Tran Janco Jo Marie, Lamichhane Purushottam, Karyampudi Lavakumar, Knutson Keith L
Division of Gynecologic Surgery, Mayo Clinic, Rochester, MN 55906;
Department of Immunology, Mayo Clinic, Rochester, MN 55906; and Cancer Vaccines and Immune Therapies Program, Vaccine and Gene Therapy Institute, Port St. Lucie, FL 34987.

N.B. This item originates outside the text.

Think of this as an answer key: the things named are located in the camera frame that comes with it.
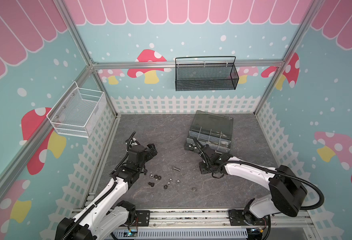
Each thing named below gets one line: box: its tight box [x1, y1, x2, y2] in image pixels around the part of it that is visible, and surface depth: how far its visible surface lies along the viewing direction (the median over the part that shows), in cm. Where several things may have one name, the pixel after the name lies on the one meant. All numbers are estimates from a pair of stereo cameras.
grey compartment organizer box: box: [184, 110, 234, 153], surface depth 106 cm

J Immunol. 2015 Apr 1;194(7):2985-91. doi: 10.4049/jimmunol.1403134.
Dendritic cells (DCs) play a pivotal role in the tumor microenvironment, which is known to affect disease progression in many human malignancies. Infiltration by mature, active DCs into the tumors confers an increase in immune activation and recruitment of disease-fighting immune effector cells and pathways. DCs are the preferential target of infiltrating T cells. However, tumor cells have means of suppressing DC function or of altering the tumor microenvironment in such a way that immune-suppressive DCs are recruited. Advances in understanding these changes have led to promising developments in cancer-therapeutic strategies targeting tumor-infiltrating DCs to subdue their immunosuppressive functions and enhance their immune-stimulatory capacity.
树突状细胞(DCs)在肿瘤微环境中起着关键作用,众所周知,肿瘤微环境会影响许多人类恶性肿瘤的疾病进展。成熟、活跃的DCs浸润到肿瘤中会增加免疫激活以及抗病免疫效应细胞和通路的募集。DCs是浸润性T细胞的优先靶点。然而,肿瘤细胞有抑制DC功能或改变肿瘤微环境的方法,从而募集免疫抑制性DCs。对这些变化的理解进展已带来了针对肿瘤浸润性DCs的癌症治疗策略的有前景的发展,以抑制其免疫抑制功能并增强其免疫刺激能力。